Logo, a memória profunda da açorianidade pode ajudar a portugalidade a recordar que estas ilhas precisam de um Atlântico maior, transatlântico, de um Atlântico que seja mais do que um simples espaço entre terras, mediterrânico. Por aqui passou o caminho para o novo mundo de outrora, quando os portugueses assumiam a missão universal de dar novos mundos ao mundo. Por aqui pode voltar a passar o pensamento para um novo mundo que está a nascer. Para esta nova história que os homens estão a fazer. Porque não é a história, enquanto processo histórico, que faz os homens, mas antes os homens que fazem a história. Sim, são os homens que fazem a história, embora sem saberem a história que vão fazendo, como assinalava Alexis de Tocqueville. Porque a história acontece, feita por homens que nunca se repetem, através de acontecimentos que também nunca se repetem. Ela sempre foi mais produto da acção dos homens do que da intenção programática de certos homens.

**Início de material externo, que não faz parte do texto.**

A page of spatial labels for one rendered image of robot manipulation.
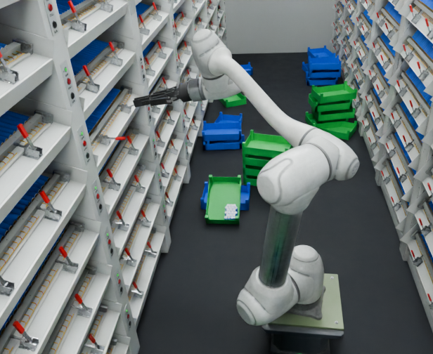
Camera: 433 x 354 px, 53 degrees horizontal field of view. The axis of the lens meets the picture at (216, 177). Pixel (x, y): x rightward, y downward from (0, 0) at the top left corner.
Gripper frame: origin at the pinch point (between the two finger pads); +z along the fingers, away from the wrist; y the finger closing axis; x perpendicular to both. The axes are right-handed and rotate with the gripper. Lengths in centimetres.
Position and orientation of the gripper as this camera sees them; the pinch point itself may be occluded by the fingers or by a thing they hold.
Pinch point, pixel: (143, 100)
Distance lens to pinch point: 181.4
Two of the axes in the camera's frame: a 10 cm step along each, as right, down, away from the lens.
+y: 1.1, -5.4, 8.3
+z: -9.6, 1.5, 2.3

Importa assinalar que depois de 1989 se tem assistido a um importante choque teorético no sentido da compreensão da nova ordem internacional. Desfeitas as visãoes de uma restrita geopolítica, cuja fogueira fantasmagórica ainda foi alimentada pelos debates ideológicos da guerra fria e abandonadas as teses do fim da história, autores como Walker [1990 e 1993], Allan e Goldman [1992], Hogan [1992], Tucker [1992], Edmond Jouve [1992], Badie e Smouts [1992], Baldwin [1993], Beschloss e Talbott [1993], Campbell [1993], Moynihan [1993], Rothgeb [1993], Amin [1994], Jim George [1994], Booth e Smith [1995], Joshua Goldstein [1995], Holm [1995], Kegley [1995], Kratoschwill e Lapid [1995], Robert Art [1995], Snow e Brown [1995], Kazancigil [1980], Krasner [1985], Lane [1988], Thompson [1988 e 1995], Easton [1988], Frieden e Lake [1991], King e Schneider [1991], Kuttner [1991], Gilbert [1992] e Brzezinski [1993] e tantos outros tratam de recupera as antiquíssimas ideias da globalização e da sociedade do género humano. E mesmo em Portugal surgiu pela primeira vez, em 1996, uma Teoria das Relações Internacioanais, da autoria do Professor Doutor Adriano Moreira, onde, de acordo com a autonomia do nosso pensamento se quis pensar o mundo em torno do tópico do poder dos sem poder.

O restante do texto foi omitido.